Pictures excluded, copy word for word the lines from the one holding "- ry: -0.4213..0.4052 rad" through the last line below.

» **Records from a collection**
★ ★ ★ ★

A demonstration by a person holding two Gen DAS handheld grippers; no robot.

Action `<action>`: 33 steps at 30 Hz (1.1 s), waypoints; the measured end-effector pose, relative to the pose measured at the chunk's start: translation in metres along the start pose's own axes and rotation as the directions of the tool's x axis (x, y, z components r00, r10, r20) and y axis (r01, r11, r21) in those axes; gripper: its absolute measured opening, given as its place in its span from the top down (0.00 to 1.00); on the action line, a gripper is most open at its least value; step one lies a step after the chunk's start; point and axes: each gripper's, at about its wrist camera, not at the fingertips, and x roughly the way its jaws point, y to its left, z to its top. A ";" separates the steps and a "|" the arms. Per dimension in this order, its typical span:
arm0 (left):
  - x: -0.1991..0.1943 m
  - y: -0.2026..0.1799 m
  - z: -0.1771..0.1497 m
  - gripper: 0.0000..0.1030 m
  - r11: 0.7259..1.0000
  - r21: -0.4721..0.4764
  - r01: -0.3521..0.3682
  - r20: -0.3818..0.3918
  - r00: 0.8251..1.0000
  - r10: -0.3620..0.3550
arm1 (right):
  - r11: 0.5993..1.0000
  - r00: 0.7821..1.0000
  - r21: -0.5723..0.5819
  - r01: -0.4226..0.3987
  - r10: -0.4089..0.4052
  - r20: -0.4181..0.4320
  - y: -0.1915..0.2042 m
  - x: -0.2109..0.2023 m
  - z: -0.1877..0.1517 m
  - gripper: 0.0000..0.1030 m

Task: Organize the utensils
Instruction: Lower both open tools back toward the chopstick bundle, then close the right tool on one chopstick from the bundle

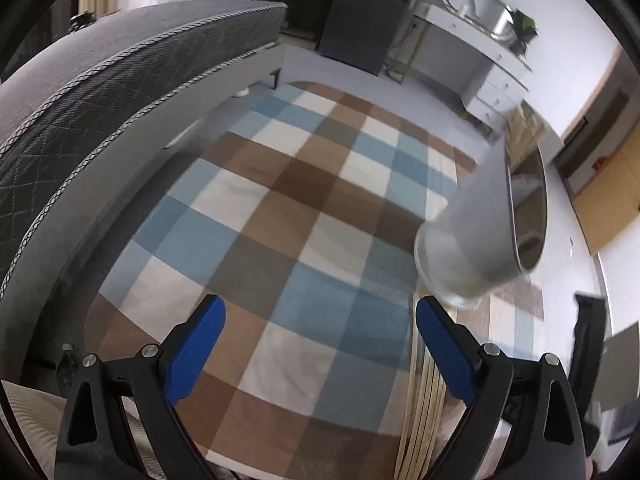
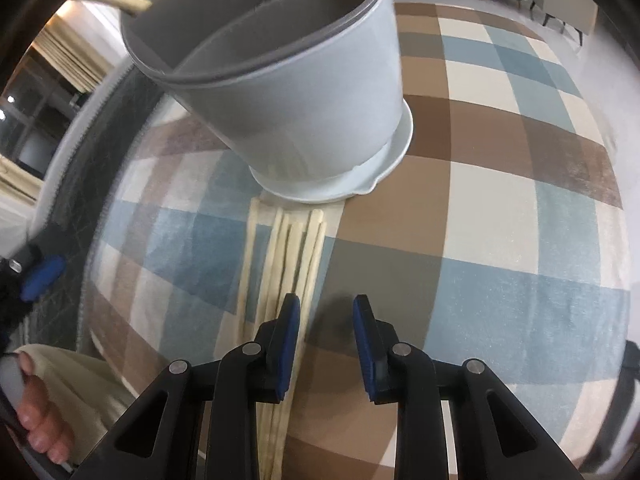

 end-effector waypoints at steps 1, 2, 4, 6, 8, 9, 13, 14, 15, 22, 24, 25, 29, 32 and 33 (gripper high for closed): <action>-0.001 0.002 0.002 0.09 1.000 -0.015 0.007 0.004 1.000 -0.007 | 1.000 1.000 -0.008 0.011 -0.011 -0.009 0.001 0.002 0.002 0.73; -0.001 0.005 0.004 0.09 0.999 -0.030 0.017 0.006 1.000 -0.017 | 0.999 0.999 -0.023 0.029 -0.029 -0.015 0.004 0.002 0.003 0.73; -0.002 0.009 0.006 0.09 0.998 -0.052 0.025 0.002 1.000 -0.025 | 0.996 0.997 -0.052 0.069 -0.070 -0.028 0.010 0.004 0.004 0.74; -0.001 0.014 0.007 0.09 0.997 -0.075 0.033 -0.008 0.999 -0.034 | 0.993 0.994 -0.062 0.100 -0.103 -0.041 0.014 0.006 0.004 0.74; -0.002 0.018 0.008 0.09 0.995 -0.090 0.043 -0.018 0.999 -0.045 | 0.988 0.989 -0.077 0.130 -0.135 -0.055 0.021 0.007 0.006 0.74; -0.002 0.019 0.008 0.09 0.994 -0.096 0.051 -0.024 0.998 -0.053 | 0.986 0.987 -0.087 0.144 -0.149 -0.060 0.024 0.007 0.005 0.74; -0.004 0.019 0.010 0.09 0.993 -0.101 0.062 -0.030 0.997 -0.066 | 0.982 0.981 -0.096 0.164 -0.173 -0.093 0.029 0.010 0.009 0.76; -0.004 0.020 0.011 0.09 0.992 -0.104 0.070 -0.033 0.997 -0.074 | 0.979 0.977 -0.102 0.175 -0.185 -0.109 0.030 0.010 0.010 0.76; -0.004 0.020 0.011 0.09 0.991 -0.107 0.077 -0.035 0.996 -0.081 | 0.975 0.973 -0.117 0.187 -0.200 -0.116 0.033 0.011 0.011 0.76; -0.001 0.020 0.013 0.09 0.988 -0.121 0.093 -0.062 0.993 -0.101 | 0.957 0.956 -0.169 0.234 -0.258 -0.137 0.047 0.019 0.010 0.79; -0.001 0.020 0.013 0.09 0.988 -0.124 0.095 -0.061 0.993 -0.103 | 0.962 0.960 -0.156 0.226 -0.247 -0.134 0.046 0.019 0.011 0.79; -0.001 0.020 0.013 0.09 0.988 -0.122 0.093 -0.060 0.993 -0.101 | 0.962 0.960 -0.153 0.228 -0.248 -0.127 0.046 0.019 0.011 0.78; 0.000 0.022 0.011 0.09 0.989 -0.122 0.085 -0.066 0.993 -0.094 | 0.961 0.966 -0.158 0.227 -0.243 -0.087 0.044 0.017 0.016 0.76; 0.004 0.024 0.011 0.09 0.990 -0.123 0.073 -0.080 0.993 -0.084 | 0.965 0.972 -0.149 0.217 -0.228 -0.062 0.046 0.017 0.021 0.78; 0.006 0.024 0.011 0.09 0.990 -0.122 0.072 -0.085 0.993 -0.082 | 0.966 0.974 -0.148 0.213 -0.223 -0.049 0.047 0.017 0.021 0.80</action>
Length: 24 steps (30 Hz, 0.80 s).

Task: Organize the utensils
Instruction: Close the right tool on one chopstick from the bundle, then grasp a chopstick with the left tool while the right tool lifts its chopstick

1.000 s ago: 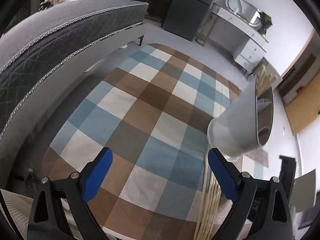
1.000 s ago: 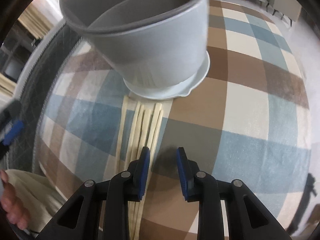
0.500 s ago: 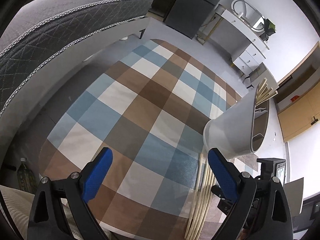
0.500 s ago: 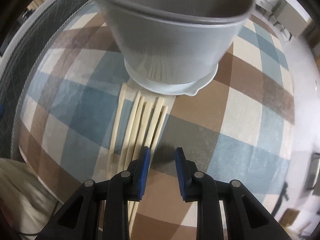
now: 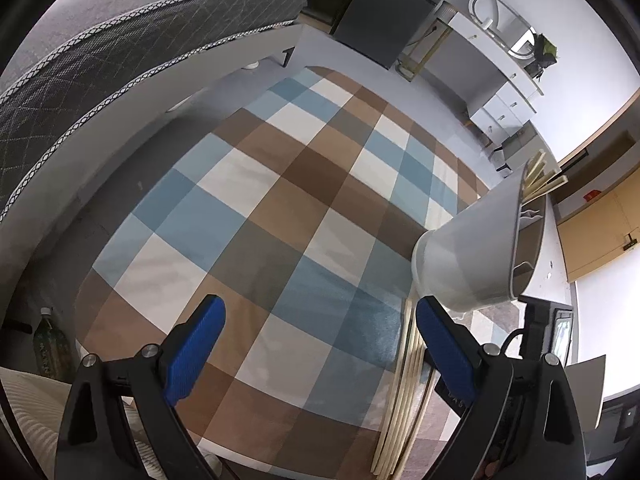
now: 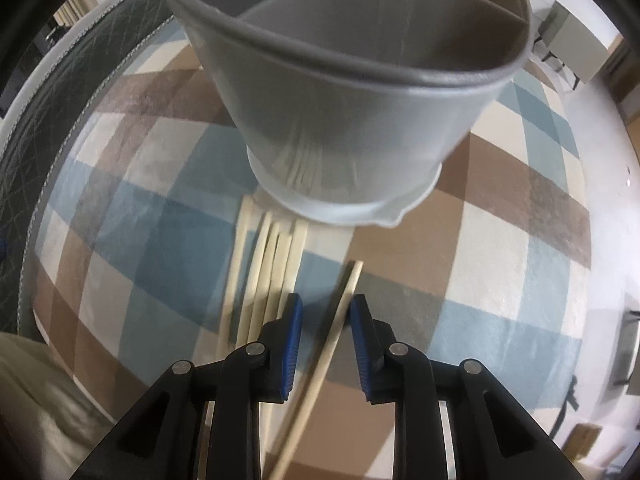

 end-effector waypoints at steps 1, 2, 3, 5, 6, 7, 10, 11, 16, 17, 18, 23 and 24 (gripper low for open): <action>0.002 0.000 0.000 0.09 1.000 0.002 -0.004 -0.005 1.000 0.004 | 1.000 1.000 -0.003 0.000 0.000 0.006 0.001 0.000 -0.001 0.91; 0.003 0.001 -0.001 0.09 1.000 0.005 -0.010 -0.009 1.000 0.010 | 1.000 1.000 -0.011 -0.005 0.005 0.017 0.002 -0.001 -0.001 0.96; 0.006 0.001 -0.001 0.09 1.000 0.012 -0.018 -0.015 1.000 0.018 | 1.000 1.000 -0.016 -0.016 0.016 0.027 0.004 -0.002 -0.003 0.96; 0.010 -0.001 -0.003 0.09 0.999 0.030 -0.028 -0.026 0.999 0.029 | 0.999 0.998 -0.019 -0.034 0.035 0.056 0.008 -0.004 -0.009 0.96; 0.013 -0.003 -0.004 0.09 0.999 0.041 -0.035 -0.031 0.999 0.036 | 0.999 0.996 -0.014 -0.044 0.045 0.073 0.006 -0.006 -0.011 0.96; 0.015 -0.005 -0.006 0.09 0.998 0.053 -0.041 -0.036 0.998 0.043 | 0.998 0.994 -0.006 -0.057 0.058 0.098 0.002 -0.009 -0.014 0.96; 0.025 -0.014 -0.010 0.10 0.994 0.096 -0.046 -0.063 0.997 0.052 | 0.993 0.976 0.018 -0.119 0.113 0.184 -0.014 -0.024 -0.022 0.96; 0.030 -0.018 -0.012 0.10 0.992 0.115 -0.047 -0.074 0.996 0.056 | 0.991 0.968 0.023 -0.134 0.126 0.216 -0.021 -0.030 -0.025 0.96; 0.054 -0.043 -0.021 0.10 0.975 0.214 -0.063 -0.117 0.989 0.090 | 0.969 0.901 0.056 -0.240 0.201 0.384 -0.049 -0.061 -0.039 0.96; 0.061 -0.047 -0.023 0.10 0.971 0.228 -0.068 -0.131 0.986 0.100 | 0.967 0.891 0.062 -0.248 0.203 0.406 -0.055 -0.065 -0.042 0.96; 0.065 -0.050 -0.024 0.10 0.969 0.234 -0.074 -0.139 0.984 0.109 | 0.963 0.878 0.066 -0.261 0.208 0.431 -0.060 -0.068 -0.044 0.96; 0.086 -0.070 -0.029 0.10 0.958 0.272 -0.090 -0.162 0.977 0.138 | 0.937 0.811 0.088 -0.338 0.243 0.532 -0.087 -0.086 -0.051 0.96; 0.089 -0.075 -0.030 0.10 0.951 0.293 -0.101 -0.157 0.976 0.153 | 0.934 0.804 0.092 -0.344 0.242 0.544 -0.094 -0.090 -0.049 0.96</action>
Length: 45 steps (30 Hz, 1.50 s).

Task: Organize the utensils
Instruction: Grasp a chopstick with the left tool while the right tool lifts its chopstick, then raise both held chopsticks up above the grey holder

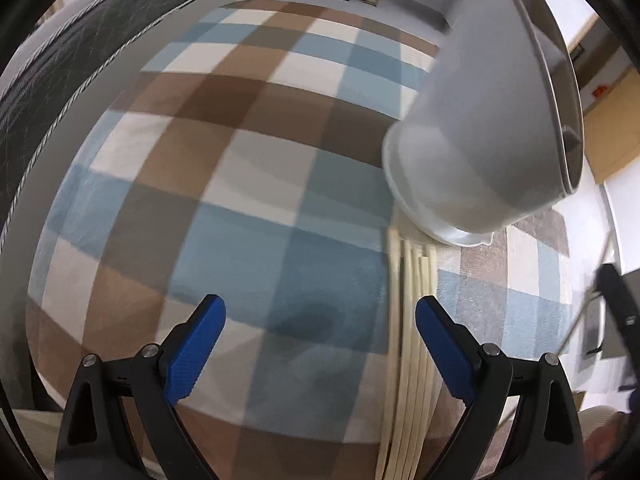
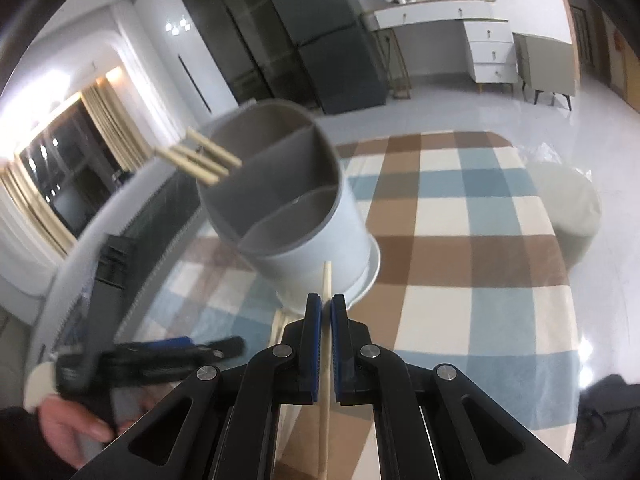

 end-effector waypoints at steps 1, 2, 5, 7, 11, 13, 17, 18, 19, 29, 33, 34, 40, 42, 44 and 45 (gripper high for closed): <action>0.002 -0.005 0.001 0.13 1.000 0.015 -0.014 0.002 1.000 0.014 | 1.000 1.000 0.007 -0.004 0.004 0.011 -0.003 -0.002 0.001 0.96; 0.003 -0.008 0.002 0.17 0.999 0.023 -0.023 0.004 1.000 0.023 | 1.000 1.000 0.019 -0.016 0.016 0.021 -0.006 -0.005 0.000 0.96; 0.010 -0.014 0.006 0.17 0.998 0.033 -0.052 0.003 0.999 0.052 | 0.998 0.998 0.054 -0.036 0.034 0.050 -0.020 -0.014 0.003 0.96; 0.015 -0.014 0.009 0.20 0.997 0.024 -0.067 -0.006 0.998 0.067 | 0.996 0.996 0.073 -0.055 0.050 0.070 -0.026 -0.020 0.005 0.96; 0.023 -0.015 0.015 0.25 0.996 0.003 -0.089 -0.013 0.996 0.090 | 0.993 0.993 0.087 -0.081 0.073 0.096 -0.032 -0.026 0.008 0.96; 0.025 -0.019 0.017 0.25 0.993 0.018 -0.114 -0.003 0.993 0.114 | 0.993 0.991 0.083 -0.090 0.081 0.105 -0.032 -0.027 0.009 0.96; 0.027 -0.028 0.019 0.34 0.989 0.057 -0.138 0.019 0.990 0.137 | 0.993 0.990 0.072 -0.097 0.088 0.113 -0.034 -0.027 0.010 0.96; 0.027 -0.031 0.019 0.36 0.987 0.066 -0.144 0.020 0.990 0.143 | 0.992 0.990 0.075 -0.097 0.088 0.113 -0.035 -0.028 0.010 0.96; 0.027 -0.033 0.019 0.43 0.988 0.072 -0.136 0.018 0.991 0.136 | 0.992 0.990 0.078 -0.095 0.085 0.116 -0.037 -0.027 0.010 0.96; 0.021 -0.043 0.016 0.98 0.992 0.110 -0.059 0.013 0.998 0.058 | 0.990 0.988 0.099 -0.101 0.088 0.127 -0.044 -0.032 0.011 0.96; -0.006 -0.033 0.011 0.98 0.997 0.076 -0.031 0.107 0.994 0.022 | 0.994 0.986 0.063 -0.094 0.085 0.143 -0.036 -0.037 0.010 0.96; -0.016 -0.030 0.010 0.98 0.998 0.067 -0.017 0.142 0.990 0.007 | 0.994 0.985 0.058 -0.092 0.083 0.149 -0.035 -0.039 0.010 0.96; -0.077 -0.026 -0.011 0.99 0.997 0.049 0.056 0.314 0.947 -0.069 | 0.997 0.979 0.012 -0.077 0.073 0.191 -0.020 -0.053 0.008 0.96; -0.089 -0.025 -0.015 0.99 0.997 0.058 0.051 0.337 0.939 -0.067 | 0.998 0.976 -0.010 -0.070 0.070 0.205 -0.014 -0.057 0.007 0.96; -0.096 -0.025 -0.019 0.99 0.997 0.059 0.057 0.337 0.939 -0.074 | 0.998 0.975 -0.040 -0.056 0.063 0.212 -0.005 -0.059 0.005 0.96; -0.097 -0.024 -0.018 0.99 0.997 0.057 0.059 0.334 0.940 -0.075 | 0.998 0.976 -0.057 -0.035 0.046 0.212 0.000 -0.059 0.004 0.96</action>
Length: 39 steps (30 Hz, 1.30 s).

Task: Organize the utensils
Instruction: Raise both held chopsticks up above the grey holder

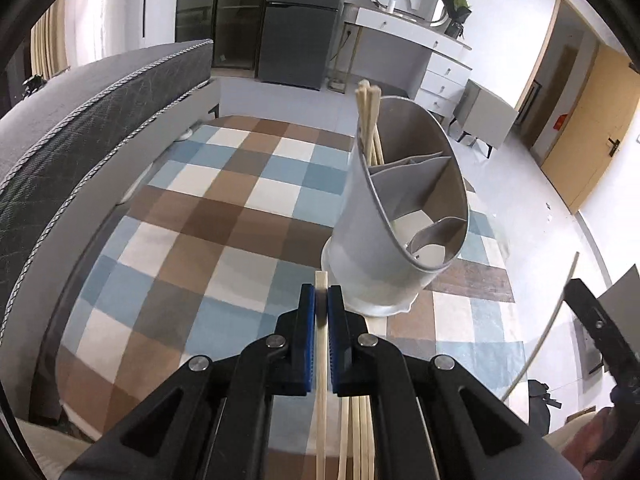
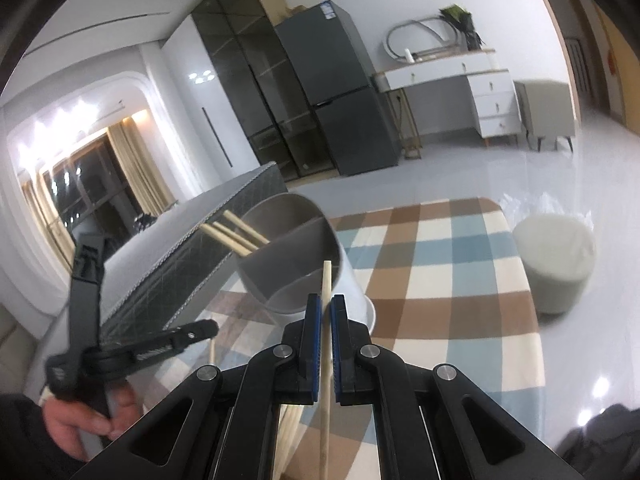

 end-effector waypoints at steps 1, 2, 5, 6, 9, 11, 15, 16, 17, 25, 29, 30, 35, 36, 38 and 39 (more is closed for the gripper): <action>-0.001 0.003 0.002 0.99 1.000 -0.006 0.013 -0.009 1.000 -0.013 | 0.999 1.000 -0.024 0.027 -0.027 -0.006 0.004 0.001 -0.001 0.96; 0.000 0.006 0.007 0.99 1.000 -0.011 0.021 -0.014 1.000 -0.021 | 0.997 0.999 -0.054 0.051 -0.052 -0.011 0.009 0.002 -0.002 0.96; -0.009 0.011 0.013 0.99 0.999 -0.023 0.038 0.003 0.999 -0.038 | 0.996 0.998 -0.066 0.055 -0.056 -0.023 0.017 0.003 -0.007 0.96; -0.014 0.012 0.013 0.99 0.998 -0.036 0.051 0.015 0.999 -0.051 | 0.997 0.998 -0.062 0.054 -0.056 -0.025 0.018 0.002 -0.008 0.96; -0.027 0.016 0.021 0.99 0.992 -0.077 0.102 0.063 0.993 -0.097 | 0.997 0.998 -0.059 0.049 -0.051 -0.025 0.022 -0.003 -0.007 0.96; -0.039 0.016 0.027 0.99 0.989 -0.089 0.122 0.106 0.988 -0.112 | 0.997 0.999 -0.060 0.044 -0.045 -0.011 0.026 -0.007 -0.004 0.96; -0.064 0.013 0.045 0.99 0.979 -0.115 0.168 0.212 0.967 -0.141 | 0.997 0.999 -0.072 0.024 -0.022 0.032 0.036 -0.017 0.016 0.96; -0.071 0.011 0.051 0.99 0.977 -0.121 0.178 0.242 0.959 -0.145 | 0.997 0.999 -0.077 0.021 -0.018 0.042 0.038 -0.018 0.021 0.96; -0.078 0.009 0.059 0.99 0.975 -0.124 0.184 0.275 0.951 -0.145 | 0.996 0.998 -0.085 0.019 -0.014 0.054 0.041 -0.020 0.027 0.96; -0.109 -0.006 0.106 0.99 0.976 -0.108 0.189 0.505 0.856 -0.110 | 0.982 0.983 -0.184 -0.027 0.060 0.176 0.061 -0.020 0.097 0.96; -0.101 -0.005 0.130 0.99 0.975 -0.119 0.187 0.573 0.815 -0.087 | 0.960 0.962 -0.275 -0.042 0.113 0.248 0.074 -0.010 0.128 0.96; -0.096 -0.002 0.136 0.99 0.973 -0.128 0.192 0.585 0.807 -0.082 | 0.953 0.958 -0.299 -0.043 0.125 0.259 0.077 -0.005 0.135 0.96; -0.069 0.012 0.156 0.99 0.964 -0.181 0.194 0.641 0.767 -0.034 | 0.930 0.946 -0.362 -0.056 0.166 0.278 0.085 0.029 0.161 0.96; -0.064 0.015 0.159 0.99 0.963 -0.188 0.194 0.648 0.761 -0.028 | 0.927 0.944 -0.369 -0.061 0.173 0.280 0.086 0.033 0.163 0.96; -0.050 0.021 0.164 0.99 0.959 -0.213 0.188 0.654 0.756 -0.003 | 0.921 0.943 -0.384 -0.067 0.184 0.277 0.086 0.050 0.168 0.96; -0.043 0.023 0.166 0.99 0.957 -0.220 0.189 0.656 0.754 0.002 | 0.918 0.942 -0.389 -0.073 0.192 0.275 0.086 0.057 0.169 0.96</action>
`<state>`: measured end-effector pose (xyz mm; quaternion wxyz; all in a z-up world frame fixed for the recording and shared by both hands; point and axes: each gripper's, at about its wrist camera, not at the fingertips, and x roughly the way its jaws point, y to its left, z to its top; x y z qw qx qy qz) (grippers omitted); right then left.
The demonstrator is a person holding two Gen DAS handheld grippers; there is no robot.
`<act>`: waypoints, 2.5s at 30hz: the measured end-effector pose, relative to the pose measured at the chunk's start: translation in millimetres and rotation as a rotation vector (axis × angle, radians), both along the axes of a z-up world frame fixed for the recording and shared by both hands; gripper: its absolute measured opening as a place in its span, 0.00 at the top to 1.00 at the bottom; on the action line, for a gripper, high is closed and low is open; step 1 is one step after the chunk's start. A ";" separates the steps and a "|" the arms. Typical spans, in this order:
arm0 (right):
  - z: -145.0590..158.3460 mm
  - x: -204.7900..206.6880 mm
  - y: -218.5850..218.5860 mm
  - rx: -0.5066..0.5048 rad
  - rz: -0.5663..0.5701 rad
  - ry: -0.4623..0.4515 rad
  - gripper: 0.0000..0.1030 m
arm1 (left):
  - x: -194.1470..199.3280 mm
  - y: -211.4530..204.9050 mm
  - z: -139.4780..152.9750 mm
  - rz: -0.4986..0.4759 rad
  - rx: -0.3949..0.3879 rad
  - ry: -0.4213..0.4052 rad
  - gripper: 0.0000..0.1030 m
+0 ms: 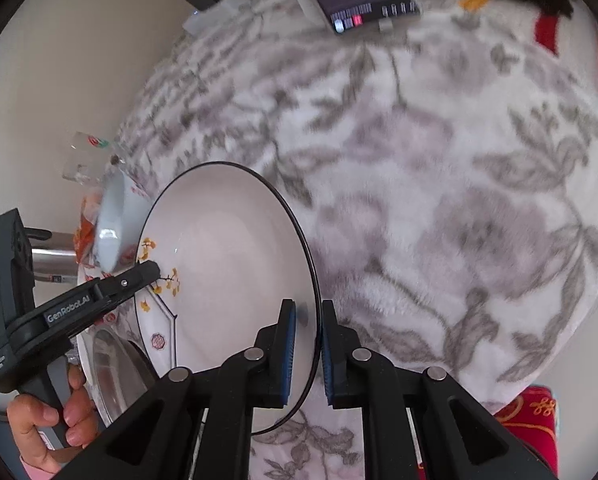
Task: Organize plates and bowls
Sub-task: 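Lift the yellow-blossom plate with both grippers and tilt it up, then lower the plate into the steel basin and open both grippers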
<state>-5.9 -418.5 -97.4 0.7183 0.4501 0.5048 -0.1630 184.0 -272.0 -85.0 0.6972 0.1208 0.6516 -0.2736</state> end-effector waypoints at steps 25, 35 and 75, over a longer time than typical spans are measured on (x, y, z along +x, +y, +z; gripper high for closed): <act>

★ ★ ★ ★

» **Output for this exercise**
  - ry: -0.4213..0.4052 rad
  - gripper: 0.0000..0.1030 m
+0 ms: 
Task: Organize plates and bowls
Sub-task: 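Lift the yellow-blossom plate with both grippers and tilt it up, then lower the plate into the steel basin and open both grippers
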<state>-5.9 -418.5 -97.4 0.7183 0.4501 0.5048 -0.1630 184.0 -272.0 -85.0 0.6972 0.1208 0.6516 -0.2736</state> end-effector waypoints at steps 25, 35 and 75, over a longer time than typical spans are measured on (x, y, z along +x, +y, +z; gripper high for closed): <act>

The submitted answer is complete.